Grade School Requiring Children to Study ‘Book About Whiteness’
A grade school in a wealthy Pennsylvania school district is requiring children to study a book called “Not My Idea: A Book About Whiteness,” which claims “white people who relate to police officers or decline to watch the news are complicit in racism.”
The Washington Free Beacon reported Gladwyne Elementary in Lower Merion School District assigned the book for fourth and fifth graders.
The curriculum also assigns “A Kid’s Book About Racism” to kindergarten and first graders, the report said.
Some parents aren’t happy, and the Beacon reported Elana Fishbein, the mother of two boys, wrote to the district superintendent and board demanding the school halt its “cultural proficiency” curriculum.
“The book teaches kids not only to defy parents but to hate themselves.
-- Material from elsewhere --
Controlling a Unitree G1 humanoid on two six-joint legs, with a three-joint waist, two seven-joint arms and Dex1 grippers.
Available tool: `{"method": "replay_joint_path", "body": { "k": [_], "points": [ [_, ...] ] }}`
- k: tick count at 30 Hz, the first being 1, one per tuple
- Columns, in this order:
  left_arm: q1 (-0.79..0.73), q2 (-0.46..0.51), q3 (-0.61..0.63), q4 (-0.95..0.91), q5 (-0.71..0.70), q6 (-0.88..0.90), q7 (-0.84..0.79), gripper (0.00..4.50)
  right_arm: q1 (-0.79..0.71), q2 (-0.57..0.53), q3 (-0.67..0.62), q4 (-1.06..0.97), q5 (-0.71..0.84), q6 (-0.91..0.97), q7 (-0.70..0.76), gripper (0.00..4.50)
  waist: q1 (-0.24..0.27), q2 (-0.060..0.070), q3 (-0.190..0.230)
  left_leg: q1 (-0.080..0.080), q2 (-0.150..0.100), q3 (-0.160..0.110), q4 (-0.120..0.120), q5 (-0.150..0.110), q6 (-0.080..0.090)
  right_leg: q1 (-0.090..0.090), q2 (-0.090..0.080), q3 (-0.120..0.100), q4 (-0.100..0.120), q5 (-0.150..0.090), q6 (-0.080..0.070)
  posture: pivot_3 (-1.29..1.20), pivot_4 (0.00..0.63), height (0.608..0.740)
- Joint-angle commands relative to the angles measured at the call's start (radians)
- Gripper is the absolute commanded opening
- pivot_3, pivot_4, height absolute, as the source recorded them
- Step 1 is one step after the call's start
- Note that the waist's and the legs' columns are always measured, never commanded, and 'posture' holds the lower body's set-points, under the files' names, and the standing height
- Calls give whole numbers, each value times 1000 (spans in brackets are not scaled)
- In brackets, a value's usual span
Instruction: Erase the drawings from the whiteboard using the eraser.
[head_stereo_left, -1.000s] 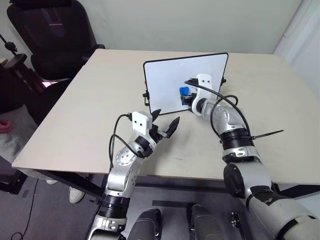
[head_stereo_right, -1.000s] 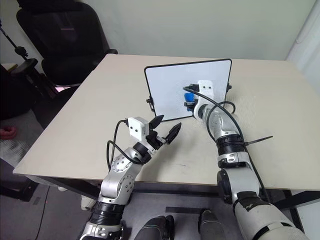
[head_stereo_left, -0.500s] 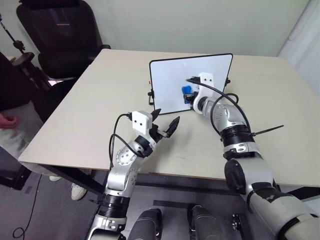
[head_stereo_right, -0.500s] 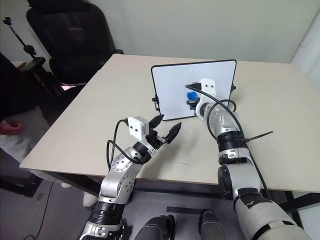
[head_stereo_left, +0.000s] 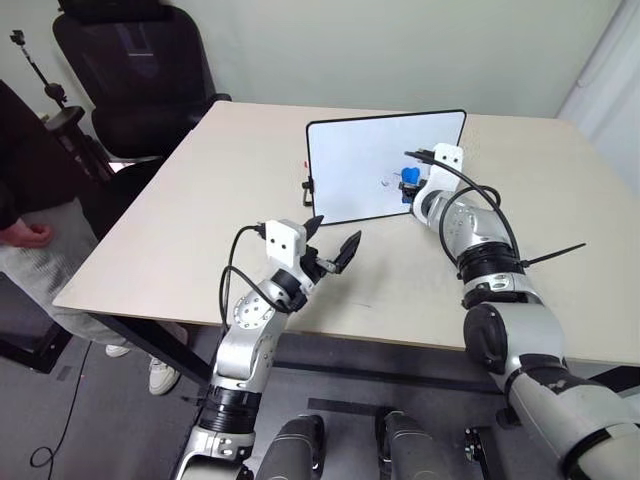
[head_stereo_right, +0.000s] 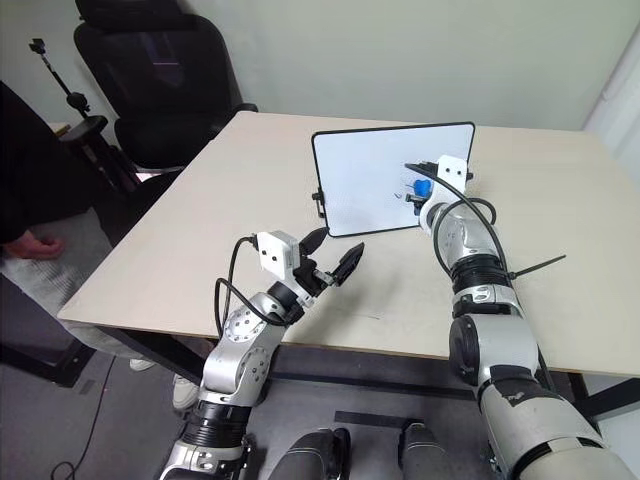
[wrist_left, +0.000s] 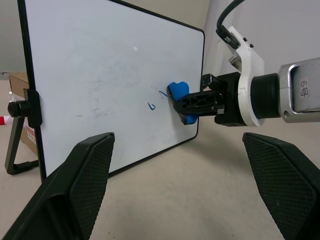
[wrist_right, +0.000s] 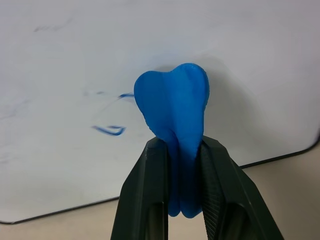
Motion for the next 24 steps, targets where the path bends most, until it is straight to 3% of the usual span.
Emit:
{"method": "replay_joint_path", "body": {
  "k": [1, 10, 24],
  "points": [
    [-14, -7, 0, -9, 2, -20, 1, 4500, -49, 35, 29, -22, -3, -3, 20, 471, -1, 0, 0, 0, 0, 0, 0, 0, 0, 0, 0, 0, 0, 0, 0, 0, 150, 740],
    [-10, -6, 4, -14, 3, -24, 5, 4500, -74, 58, 49, -25, 3, 6, 47, 471, -9, 0, 0, 0, 0, 1, 2, 1, 1, -1, 0, -1, -1, 0, 0, 0, 150, 740],
    [-11, 3, 12, -19, 2, -25, 10, 4500, -114, -29, -26, 144, 0, -98, -53, 471, 1, 0, 0, -2, 0, 0, 2, 1, 1, -1, 0, -1, -1, 1, -1, 0, 150, 740]
  ]
}}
To hate their parents also because they are white,” she said. “By default, [the kids] are white, and they’re privileged, and they’re bad. [The school] is teaching this to little kids.”
The new lessons were announced to parents by email. The district claimed its existing classes on equality and race are not sufficient to get its message across to students.
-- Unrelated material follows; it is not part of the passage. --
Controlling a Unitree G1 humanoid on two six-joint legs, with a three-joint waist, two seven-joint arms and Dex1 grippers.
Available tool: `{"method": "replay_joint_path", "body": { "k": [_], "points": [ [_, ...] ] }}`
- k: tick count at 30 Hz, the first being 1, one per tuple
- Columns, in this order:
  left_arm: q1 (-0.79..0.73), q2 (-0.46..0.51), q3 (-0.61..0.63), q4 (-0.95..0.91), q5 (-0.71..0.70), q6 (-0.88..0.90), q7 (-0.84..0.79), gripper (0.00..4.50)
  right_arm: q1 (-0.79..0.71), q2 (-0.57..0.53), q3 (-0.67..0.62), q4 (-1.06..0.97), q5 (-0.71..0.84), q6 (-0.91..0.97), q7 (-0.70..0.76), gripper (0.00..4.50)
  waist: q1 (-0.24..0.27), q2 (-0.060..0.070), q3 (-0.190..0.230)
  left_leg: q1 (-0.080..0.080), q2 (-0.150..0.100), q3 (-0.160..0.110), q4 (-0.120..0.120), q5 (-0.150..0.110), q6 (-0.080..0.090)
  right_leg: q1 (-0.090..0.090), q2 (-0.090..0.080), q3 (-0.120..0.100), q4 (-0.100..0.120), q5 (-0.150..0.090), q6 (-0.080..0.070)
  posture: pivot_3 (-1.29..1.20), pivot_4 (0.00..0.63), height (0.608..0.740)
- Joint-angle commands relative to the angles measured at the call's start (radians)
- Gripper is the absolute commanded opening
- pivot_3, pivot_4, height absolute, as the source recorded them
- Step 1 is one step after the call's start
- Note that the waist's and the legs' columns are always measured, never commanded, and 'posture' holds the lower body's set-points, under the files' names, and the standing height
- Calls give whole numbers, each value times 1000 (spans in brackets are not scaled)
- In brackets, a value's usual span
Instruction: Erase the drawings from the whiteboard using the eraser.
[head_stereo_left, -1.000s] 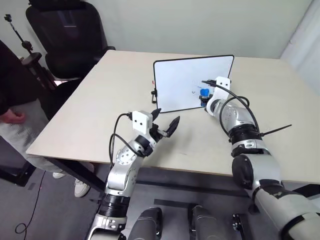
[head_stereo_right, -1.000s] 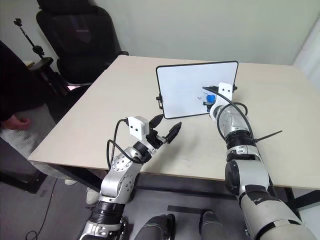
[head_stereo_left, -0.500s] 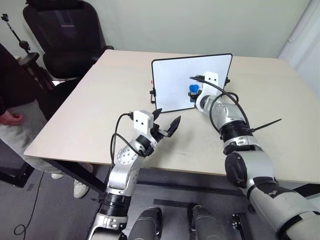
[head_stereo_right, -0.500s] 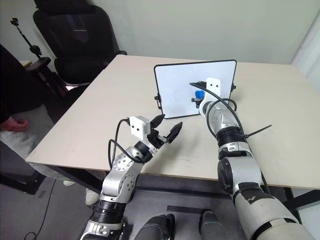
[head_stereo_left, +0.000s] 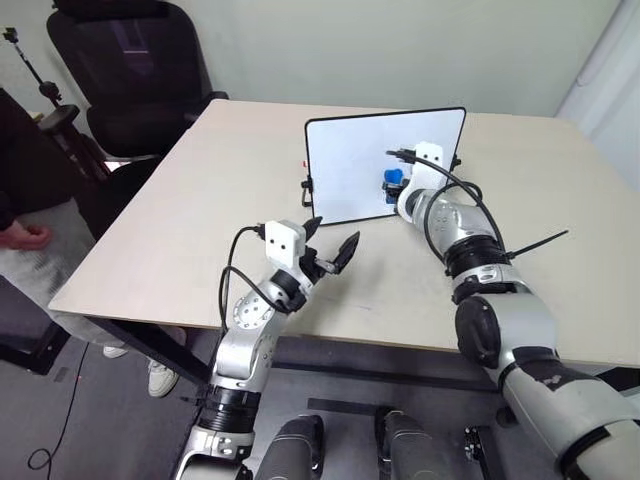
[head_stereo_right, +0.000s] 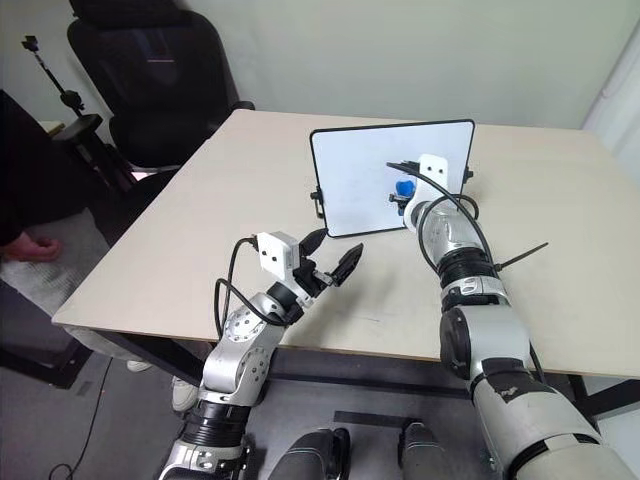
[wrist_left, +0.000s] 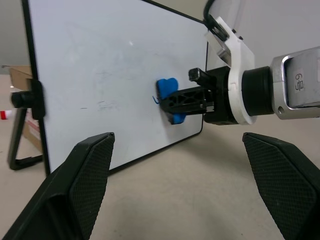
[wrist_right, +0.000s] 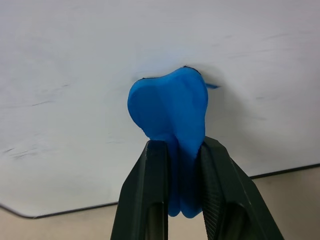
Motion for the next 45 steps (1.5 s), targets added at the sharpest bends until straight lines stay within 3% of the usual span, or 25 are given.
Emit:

“Generally, each class also engages in a cultural proficiency lesson; however, we realize that this is not enough,” Gladwyne principal Veronica Ellers wrote in an email obtained by the Free Beacon. “We plan to continue designing lessons that promote anti-racist actions in the upcoming 20-21 school year and beyond.”
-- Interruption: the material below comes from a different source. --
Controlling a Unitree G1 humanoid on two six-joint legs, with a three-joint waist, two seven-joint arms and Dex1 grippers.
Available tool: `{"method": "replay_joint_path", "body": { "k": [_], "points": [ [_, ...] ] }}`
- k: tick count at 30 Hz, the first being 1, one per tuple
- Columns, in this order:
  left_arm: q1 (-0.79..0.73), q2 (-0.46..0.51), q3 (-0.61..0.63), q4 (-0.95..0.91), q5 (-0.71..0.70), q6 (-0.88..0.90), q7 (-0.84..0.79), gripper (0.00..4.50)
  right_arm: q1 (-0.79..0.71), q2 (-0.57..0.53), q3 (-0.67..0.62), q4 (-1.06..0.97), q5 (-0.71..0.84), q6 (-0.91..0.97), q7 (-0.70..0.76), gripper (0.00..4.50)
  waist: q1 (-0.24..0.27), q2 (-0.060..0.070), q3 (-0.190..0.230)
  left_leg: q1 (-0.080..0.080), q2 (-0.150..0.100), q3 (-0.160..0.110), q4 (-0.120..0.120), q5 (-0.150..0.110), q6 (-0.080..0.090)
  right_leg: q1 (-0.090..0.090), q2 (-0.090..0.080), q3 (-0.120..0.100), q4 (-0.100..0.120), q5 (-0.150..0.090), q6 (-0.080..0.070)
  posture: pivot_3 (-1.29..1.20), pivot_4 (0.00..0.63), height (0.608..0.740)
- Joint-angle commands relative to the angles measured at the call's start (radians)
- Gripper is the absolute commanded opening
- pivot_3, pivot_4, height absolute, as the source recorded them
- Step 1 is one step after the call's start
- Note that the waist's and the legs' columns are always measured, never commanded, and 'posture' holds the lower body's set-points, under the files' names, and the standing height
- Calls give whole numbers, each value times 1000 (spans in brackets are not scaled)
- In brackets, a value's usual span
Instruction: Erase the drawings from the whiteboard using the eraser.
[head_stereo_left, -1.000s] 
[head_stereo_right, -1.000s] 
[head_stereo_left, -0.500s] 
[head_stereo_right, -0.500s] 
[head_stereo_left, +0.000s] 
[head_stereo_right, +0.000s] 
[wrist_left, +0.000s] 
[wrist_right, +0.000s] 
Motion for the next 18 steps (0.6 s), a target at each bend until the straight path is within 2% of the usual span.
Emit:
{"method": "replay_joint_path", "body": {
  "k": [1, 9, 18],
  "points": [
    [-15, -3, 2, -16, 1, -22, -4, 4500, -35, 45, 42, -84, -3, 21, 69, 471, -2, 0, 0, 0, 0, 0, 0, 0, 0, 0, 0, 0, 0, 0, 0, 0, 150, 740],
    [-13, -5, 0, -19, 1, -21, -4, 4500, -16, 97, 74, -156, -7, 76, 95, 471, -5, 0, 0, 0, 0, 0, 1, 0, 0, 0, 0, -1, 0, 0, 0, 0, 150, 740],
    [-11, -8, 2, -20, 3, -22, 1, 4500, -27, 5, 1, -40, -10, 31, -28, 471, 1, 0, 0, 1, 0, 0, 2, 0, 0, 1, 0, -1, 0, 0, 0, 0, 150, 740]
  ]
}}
A district spokeswoman, Amy Buckman, said the district wanted an “anti-racist curriculum” for students and insisted on “appropriate books that raise awareness of the very real issues of racism and privilege.”
Fishbein said it’s not a surprise that few parents are objecting openly.
“If you say anything that’s racist according to the school or parent’s definition of racism, you’re out,” Fishbein warned. “You’re called a racist. No wonder the parents don’t talk.”